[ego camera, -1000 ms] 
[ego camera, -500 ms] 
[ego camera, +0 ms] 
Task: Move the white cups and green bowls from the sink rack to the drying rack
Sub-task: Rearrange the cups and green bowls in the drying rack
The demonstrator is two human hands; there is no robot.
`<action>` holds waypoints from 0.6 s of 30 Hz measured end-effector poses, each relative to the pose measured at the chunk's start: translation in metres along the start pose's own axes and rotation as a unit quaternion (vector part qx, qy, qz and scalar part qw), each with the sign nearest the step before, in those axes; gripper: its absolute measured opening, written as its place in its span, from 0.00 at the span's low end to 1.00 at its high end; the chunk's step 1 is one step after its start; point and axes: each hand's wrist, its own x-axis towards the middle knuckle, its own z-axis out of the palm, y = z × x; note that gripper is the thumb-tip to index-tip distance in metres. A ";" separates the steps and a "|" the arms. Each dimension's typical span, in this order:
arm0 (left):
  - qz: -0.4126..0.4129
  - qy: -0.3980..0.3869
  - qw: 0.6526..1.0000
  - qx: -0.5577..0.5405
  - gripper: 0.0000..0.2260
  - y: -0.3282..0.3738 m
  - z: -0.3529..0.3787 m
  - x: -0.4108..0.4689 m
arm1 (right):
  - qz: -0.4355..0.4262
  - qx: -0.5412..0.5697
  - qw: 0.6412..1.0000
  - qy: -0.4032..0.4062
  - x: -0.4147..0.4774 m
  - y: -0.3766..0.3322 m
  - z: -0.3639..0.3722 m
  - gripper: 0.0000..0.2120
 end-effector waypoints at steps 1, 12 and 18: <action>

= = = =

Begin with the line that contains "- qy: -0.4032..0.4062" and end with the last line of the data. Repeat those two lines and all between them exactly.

-- Result for this task --
  - qy: -0.4032..0.4062
  - x: -0.4147..0.4774 m
  - y: -0.3766..0.3322 m
  - z: -0.3639..0.3722 m
  - gripper: 0.0000..0.2120
 end-effector waypoints at steps 1, 12 and 18: <action>

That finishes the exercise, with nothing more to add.